Work request ::
Repeat the listing in full. Nothing may be added or left out.

Collected material ::
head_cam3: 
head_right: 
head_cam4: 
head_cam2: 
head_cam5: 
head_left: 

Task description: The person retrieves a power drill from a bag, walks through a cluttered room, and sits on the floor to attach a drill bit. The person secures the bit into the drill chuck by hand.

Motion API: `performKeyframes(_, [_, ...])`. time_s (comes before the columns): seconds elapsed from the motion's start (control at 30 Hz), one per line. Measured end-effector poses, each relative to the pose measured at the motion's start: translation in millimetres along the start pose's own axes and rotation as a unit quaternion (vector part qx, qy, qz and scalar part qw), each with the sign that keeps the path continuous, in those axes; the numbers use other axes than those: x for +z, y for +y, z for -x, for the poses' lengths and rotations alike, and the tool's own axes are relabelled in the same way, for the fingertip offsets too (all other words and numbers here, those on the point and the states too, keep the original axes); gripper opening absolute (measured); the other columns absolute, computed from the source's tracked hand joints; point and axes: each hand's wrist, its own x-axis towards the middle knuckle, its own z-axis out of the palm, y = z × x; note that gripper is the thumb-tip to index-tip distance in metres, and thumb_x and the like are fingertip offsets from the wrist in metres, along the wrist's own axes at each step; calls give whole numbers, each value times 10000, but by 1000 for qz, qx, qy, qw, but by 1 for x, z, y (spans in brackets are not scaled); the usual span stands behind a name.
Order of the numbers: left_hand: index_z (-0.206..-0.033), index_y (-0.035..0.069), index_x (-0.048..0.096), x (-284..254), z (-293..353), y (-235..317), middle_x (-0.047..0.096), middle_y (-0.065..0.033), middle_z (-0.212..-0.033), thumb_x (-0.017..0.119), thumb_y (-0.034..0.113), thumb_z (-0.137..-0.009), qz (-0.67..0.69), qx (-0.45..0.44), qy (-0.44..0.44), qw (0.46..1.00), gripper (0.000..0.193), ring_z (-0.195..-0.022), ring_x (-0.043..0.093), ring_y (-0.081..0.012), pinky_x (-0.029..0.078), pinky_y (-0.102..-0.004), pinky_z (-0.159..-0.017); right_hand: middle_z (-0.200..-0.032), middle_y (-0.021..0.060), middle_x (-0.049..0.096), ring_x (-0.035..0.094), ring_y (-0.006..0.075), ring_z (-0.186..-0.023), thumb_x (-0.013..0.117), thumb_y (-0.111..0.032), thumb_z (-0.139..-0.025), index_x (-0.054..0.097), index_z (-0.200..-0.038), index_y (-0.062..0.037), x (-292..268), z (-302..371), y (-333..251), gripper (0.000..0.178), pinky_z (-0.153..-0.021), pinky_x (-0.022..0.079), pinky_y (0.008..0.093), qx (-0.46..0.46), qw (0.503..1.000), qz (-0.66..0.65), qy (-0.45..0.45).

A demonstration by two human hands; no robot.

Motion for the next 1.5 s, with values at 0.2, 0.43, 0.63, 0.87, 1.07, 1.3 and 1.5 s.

Result of the exercise ::
head_cam3: 
head_right: 
head_cam4: 
head_cam2: 
head_cam5: 
head_left: 

Task description: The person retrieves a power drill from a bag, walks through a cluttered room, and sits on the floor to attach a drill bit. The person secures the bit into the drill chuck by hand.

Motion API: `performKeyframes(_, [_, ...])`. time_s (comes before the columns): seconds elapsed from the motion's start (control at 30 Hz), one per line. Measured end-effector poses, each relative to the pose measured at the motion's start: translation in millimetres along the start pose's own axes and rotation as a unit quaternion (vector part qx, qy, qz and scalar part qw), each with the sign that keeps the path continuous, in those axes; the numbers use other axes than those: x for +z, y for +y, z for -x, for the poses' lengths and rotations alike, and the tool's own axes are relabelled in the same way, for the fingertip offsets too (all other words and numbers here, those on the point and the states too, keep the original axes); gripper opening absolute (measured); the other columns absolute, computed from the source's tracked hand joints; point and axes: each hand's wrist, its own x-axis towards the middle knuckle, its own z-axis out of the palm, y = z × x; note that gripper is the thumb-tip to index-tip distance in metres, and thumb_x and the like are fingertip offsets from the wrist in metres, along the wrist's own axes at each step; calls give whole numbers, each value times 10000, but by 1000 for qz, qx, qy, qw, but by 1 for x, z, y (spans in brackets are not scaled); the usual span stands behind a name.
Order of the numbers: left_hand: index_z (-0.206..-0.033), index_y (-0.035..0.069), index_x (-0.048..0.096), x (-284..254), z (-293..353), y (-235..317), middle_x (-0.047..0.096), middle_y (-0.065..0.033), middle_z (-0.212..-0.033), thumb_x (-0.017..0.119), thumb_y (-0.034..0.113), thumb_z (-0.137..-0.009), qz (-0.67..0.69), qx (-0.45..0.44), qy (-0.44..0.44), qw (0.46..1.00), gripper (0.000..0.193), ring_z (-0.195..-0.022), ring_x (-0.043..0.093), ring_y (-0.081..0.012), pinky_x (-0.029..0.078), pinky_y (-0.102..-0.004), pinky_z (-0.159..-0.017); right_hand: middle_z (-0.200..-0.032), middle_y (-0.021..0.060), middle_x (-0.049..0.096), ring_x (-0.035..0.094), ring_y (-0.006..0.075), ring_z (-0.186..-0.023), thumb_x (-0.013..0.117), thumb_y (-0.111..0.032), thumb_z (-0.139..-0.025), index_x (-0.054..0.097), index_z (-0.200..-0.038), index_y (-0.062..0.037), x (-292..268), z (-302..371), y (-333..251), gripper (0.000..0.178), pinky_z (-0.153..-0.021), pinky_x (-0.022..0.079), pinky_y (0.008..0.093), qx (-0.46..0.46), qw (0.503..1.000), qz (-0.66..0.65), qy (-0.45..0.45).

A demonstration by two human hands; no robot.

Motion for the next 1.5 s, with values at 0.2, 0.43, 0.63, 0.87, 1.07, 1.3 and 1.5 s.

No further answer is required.